• What the exercise asks:
From the listing below, copy only the lines running from the line that contains "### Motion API" to the line that contains "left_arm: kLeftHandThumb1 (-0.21", both included.

════════════════════

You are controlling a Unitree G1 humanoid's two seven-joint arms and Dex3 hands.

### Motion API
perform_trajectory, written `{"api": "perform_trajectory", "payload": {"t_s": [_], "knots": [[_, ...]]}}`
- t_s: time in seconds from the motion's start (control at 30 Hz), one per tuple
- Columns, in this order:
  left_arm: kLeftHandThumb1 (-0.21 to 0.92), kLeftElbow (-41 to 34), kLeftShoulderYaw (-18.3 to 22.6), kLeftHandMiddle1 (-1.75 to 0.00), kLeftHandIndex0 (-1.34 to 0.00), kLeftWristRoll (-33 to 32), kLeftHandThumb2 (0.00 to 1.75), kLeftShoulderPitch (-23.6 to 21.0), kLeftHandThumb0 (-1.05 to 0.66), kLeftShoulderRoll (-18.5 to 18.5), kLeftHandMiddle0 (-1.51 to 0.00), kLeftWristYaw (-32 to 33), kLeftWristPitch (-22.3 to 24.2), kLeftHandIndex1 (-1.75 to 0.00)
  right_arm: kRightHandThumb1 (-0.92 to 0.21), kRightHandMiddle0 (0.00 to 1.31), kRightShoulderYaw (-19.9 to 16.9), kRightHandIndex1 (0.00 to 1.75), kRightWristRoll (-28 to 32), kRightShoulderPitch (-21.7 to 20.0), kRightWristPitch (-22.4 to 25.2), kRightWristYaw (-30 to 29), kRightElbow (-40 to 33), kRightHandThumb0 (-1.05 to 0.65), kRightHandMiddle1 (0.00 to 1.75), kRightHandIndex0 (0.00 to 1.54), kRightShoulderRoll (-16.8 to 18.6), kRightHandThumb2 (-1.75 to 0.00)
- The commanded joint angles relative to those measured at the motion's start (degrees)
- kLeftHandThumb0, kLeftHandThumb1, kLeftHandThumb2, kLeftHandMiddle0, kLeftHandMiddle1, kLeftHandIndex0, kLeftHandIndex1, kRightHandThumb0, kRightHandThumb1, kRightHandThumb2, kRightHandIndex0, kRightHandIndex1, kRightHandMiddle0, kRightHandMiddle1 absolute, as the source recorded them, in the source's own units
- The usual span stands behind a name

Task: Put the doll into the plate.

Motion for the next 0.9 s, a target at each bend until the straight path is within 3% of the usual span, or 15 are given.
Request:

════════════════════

• Written answer:
### Motion API
perform_trajectory, written `{"api": "perform_trajectory", "payload": {"t_s": [_], "knots": [[_, ...]]}}`
- t_s: time in seconds from the motion's start (control at 30 Hz), one per tuple
- Columns, in this order:
  left_arm: kLeftHandThumb1 (-0.21 to 0.92), kLeftElbow (-41 to 34), kLeftShoulderYaw (-18.3 to 22.6), kLeftHandMiddle1 (-1.75 to 0.00), kLeftHandIndex0 (-1.34 to 0.00), kLeftWristRoll (-33 to 32), kLeftHandThumb2 (0.00 to 1.75), kLeftShoulderPitch (-23.6 to 21.0), kLeftHandThumb0 (-1.05 to 0.66), kLeftShoulderRoll (-18.5 to 18.5), kLeftHandMiddle0 (-1.51 to 0.00), kLeftWristYaw (-32 to 33), kLeftWristPitch (-22.3 to 24.2), kLeftHandIndex1 (-1.75 to 0.00)

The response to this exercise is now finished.